### [PROMPT]
Work out how many lines below hold the string "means" and state only that figure.

### [RECORDS TO PROCESS]
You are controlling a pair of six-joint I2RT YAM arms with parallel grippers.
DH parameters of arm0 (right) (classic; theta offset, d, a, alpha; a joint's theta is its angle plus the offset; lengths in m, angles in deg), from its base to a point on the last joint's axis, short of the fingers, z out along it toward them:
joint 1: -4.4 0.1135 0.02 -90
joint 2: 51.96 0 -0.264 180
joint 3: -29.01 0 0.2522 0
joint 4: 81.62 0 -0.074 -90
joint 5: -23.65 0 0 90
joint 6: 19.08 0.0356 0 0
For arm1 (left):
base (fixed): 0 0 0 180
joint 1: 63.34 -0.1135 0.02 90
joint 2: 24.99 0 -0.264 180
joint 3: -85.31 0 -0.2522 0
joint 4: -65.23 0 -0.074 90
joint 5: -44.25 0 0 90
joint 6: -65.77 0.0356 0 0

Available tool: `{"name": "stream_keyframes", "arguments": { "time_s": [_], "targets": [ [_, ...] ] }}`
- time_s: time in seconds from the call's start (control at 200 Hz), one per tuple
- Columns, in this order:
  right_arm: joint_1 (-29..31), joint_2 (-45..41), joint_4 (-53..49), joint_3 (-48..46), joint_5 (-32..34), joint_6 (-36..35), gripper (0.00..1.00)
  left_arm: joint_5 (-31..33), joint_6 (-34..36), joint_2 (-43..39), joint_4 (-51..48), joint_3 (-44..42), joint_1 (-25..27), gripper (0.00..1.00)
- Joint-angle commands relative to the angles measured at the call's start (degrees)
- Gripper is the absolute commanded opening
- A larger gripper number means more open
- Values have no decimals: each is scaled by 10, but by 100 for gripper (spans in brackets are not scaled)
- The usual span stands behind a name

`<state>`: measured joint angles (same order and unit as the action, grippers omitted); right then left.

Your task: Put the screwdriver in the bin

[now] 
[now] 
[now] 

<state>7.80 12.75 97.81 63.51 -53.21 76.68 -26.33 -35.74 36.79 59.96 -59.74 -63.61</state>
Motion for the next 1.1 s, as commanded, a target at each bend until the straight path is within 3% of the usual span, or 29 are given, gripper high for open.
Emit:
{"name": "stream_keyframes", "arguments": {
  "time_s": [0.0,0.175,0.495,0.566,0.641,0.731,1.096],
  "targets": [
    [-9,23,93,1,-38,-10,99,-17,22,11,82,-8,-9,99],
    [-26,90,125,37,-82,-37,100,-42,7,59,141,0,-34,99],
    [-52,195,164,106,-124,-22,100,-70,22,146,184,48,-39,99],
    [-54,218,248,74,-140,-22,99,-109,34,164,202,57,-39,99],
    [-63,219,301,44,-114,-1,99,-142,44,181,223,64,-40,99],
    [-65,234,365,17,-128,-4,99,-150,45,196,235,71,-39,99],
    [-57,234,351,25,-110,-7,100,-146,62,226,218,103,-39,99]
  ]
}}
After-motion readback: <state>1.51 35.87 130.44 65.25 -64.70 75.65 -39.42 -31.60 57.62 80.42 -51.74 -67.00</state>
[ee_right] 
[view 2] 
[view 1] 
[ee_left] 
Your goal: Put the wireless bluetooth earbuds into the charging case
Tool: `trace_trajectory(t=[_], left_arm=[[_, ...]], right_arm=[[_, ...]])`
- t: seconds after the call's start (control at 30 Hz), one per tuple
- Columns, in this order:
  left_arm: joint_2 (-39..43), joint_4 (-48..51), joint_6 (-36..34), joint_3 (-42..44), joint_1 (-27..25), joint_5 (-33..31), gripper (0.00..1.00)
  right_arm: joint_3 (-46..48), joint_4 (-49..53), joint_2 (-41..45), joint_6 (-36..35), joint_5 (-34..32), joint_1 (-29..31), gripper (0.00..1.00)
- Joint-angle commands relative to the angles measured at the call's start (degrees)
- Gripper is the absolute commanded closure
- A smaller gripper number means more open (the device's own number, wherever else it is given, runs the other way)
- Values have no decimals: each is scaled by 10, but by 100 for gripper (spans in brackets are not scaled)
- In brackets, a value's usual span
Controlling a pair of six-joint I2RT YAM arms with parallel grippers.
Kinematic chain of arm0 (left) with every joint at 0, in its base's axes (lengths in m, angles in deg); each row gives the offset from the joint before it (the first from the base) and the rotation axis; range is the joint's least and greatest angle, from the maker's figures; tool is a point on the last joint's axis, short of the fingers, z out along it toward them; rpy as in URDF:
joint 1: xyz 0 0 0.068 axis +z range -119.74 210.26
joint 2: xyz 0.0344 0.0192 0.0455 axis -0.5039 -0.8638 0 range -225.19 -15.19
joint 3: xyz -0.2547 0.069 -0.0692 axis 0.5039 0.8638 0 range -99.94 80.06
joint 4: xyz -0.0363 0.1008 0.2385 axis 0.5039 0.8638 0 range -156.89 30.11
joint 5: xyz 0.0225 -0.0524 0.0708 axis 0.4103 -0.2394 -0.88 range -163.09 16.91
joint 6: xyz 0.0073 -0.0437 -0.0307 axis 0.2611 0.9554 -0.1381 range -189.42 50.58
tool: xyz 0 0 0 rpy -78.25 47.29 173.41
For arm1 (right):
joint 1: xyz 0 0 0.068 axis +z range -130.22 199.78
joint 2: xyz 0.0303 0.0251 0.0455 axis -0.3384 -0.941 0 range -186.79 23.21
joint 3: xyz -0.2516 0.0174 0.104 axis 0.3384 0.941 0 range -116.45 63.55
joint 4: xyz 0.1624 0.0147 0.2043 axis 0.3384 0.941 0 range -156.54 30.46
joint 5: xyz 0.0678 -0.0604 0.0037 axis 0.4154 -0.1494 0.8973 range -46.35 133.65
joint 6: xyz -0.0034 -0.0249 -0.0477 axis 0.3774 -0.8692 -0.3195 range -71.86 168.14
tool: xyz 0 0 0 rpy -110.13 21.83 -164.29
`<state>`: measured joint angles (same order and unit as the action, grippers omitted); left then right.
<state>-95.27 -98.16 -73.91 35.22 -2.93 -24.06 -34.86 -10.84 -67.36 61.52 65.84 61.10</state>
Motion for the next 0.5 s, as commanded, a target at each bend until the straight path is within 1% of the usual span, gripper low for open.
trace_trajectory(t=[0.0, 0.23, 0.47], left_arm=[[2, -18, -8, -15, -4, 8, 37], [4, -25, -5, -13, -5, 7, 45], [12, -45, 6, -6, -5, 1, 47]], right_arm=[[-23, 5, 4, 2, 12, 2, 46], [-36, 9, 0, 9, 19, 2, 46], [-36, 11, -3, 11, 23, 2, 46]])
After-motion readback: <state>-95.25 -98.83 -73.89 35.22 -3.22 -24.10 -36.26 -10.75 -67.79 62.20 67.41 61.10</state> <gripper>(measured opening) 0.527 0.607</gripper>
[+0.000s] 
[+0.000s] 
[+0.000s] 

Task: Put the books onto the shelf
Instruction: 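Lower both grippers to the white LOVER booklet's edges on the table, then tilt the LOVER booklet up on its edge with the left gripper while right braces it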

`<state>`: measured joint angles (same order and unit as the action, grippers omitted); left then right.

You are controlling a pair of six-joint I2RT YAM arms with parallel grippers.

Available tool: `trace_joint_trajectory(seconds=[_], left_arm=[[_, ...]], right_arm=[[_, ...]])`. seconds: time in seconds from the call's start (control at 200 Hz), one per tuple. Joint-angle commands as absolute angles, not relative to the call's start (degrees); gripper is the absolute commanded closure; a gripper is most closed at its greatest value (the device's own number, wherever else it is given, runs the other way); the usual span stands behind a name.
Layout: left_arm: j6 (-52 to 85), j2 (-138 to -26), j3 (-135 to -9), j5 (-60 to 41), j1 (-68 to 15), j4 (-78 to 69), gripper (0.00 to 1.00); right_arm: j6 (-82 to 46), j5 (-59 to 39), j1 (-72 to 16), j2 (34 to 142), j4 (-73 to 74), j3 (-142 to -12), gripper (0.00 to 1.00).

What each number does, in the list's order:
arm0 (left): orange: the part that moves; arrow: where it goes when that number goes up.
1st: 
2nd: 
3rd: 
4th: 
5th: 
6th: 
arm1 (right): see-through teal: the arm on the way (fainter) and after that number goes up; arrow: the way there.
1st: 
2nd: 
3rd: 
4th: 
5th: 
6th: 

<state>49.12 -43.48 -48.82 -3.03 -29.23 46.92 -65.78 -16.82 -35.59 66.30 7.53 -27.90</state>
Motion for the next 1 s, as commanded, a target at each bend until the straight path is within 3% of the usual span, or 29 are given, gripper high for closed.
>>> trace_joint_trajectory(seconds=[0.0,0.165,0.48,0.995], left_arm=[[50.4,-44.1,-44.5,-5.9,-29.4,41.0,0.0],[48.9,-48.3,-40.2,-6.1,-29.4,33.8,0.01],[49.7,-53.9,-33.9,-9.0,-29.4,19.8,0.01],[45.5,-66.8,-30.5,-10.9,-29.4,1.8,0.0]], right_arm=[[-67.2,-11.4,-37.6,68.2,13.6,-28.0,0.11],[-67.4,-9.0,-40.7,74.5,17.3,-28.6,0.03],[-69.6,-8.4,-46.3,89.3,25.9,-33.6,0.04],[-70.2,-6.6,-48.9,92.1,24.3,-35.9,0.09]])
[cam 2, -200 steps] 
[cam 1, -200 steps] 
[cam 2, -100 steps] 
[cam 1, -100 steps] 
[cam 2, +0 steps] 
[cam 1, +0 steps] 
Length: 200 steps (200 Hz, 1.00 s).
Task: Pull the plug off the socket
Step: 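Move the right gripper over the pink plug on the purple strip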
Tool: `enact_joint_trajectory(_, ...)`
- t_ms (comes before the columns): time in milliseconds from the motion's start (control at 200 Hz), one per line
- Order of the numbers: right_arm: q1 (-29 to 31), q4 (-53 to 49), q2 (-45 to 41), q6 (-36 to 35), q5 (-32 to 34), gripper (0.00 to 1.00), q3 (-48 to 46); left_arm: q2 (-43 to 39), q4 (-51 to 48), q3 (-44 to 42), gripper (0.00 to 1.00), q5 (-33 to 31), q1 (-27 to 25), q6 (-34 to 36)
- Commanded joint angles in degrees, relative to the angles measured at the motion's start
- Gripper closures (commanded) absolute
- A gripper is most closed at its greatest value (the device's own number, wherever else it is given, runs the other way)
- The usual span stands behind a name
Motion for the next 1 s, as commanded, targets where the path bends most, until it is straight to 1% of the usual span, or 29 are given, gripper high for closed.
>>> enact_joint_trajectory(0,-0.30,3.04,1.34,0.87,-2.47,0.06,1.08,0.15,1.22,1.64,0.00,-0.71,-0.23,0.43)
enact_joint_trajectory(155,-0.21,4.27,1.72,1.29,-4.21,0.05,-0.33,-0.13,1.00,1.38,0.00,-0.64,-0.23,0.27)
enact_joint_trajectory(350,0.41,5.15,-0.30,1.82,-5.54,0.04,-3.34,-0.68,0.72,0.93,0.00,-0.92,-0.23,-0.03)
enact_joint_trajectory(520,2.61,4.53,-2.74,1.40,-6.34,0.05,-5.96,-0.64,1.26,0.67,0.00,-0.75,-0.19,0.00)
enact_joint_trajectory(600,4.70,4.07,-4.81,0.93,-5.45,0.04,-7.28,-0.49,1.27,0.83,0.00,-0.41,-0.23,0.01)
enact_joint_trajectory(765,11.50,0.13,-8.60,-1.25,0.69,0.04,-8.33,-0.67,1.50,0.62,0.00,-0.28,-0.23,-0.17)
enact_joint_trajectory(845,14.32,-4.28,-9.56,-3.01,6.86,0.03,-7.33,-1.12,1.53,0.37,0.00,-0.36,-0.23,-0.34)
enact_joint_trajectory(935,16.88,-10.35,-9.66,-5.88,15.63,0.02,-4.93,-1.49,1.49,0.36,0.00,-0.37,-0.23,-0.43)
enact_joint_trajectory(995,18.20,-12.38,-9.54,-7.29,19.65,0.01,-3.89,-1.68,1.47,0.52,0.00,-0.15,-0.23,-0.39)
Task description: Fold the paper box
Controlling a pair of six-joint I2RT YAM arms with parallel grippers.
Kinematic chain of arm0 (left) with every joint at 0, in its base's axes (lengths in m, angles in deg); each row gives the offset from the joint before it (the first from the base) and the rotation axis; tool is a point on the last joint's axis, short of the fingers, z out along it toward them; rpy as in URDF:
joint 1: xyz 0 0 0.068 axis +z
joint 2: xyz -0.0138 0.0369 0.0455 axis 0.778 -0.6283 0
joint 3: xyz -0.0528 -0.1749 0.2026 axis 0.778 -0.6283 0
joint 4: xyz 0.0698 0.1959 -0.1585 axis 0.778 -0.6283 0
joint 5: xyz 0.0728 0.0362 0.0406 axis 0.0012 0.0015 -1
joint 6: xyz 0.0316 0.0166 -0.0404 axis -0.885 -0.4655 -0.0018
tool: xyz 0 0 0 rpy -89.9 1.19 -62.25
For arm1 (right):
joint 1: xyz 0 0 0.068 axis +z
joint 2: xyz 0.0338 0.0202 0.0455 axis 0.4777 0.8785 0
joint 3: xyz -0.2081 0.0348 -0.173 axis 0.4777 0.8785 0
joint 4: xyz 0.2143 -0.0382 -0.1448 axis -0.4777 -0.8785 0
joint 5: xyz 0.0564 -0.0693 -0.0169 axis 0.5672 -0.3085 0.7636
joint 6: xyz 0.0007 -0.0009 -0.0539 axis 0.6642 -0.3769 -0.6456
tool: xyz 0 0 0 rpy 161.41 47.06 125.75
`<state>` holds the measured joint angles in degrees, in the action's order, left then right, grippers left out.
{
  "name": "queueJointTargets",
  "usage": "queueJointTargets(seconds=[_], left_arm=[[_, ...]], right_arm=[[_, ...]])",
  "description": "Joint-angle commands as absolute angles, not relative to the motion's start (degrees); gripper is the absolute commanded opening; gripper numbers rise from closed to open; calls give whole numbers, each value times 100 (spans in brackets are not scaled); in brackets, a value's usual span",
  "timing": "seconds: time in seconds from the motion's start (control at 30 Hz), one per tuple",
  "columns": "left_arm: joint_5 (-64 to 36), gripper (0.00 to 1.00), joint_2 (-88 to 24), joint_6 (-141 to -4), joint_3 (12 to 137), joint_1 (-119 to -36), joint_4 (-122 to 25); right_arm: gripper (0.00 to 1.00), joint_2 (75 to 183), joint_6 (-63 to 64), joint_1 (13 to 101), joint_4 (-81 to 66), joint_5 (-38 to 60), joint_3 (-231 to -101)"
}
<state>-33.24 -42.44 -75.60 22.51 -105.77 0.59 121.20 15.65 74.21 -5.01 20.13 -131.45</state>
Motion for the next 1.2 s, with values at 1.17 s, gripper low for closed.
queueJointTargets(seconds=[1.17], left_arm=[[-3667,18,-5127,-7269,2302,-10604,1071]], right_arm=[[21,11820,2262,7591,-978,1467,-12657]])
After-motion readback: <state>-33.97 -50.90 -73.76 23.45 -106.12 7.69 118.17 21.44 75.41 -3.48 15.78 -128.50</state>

### [RESPONSE TO THE EXERCISE]
2